LATEST NEWS IN THE FIGHT AGAINST PHISHING:

e-Bullion- 'e-Bullion accounts investigations'
01-Mar-2005

Summary

Email title:	'e-Bullion accounts investigations'
Scam target:	e-Bullion members
Sender:	security@e-bullion.com
Sender spoofed/hidden?	Spoofed
Scam goal:	Getting victim's e-Bullion username/password
Phish link method	a 'Click here' type link
Link 'masked'?	Yes
Visible link:	'click here'
Actual link to:	http://e-bullion.safeedible.net/
Phish website hosted on:	safeedible.net

Overview

A very elegant and dangerous 'man in the middle' scam.

E-mail

The email you get is well designed, mildly scary and overally convincing:

Again, as usually, the link is 'masked' and the sender is spoofed, so it looks as the message comes from the legitimate domain.
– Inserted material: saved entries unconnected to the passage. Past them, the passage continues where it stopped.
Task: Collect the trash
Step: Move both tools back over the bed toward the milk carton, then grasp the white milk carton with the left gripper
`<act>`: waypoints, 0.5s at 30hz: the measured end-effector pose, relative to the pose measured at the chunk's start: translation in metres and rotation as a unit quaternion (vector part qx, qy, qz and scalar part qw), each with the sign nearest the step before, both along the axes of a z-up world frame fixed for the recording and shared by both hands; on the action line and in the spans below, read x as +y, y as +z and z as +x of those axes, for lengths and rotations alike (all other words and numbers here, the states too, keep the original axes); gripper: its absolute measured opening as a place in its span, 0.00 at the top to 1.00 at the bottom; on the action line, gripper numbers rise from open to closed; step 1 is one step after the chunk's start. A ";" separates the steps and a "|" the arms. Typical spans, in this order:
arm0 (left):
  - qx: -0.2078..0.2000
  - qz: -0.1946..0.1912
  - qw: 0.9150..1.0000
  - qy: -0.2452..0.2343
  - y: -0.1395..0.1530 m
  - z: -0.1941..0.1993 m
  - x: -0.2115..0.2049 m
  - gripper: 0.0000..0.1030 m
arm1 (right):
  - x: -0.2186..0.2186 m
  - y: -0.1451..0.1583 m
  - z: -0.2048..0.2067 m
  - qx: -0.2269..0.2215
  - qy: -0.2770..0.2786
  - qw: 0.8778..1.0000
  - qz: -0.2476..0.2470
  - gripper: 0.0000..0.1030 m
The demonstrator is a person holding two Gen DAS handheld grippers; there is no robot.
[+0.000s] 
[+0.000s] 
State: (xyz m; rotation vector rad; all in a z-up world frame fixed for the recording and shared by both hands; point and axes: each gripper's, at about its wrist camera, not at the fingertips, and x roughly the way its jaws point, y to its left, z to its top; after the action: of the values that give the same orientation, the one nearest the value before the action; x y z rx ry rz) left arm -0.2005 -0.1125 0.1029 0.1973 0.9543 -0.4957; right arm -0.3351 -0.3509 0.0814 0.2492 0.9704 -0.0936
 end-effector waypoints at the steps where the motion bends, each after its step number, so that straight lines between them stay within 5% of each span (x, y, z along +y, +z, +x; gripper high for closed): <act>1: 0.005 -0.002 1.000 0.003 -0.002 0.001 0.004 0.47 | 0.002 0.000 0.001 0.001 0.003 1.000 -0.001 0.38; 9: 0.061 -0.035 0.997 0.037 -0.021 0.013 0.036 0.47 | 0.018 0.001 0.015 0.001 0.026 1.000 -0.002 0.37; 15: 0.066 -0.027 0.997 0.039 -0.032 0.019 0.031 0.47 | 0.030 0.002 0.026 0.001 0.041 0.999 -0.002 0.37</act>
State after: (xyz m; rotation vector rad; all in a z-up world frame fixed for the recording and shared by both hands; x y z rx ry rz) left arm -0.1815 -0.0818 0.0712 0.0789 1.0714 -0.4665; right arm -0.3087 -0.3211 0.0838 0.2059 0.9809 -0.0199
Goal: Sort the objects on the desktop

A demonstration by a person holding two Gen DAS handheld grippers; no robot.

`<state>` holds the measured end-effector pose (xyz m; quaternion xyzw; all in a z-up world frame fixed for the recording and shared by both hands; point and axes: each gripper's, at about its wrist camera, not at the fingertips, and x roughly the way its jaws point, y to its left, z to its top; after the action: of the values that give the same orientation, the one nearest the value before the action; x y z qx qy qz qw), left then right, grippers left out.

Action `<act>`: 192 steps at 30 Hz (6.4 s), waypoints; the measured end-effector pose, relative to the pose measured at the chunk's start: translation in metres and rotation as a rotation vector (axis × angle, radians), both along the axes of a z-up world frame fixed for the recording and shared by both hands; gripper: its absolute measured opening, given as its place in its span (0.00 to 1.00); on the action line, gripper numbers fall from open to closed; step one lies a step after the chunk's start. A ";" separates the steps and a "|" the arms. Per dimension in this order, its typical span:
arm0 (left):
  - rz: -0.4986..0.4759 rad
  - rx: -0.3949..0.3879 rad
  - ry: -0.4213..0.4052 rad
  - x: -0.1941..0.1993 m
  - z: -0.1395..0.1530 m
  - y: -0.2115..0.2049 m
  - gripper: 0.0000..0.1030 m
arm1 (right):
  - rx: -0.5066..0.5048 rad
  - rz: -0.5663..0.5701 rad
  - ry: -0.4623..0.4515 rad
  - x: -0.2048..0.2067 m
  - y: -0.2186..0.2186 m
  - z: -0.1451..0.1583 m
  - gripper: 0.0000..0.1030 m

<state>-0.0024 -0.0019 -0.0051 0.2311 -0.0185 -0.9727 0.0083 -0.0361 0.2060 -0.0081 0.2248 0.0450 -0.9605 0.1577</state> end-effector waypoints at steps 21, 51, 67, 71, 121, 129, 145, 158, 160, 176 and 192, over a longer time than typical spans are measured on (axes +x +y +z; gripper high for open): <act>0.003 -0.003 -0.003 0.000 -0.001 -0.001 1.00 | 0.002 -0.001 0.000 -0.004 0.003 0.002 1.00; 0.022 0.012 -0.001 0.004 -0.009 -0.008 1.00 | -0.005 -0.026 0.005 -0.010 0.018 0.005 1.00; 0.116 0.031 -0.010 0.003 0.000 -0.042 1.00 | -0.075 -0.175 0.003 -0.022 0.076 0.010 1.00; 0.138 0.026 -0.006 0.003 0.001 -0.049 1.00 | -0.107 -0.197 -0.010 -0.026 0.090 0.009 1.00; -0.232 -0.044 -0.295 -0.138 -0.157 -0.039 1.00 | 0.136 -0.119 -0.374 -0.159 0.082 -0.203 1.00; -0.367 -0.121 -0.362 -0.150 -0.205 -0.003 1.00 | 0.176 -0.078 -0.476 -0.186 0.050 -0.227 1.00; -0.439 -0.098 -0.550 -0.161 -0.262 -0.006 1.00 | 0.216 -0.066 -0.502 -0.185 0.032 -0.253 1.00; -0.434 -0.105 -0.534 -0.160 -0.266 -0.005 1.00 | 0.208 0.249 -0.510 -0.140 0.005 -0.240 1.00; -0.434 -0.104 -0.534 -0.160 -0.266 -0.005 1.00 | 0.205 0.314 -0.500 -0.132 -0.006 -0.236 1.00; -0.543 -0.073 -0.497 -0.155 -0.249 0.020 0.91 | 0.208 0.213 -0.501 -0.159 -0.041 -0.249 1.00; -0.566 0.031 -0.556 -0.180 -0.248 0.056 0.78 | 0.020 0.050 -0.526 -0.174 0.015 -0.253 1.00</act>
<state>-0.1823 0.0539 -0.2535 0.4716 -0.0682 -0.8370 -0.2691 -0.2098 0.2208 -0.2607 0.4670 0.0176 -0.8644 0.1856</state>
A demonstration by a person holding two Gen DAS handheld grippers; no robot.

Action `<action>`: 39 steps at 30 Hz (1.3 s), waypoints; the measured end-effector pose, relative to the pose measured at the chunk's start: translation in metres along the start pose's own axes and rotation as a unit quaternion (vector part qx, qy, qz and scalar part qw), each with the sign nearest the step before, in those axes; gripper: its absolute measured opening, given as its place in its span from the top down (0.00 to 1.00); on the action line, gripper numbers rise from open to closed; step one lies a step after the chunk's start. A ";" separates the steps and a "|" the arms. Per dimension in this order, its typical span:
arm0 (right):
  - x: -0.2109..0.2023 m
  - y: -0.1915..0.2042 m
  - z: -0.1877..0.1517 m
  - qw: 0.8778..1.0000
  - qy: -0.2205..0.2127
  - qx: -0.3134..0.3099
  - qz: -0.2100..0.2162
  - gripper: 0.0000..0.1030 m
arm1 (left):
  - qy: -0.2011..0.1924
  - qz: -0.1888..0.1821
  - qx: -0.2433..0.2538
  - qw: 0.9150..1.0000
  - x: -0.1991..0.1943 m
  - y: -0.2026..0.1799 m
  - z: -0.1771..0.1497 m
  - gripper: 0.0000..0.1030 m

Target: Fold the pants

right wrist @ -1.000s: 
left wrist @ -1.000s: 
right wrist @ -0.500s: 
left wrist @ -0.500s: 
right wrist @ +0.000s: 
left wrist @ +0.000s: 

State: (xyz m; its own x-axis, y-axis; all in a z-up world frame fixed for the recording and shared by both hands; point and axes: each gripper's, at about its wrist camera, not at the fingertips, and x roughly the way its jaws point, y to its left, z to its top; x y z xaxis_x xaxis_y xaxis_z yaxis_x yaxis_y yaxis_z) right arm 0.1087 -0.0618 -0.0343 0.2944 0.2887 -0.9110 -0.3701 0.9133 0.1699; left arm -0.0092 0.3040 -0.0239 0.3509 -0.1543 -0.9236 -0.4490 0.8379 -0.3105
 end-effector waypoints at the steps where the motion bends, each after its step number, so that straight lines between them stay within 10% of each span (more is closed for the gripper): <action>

Another interesting point is the mention of 'SAFEedible' at the bottom - which creates a sense of affiliation with the site later opened.

Web Site

Visible link:	'click here'
Actual link to:	http://e-bullion.safeedible.net/
Phish website hosted on:	safeedible.net

The site looks almost exactly like the original one. The difference is that it offers a 'login' on the main page, while the legitimate takes you to a HTTPS protected page to log in. The URL is suspicious, but remember the sense of affiliation, created by the email:

The really tricky part is that the phish site acts as a 'man in the middle' beween the victim and the legitimate site. It will store the entered information and then it will pass it to the legitimate site's login URL. This way, if a correct information is entered, a normal login into the legitimate site will proceed, and the victim will not notice anything.

The scam site is hosted on a legitimate domain in China. Probably the scammers have obtained remote access to it, using some kind of malware. And there is always the possibility of an 'insider'.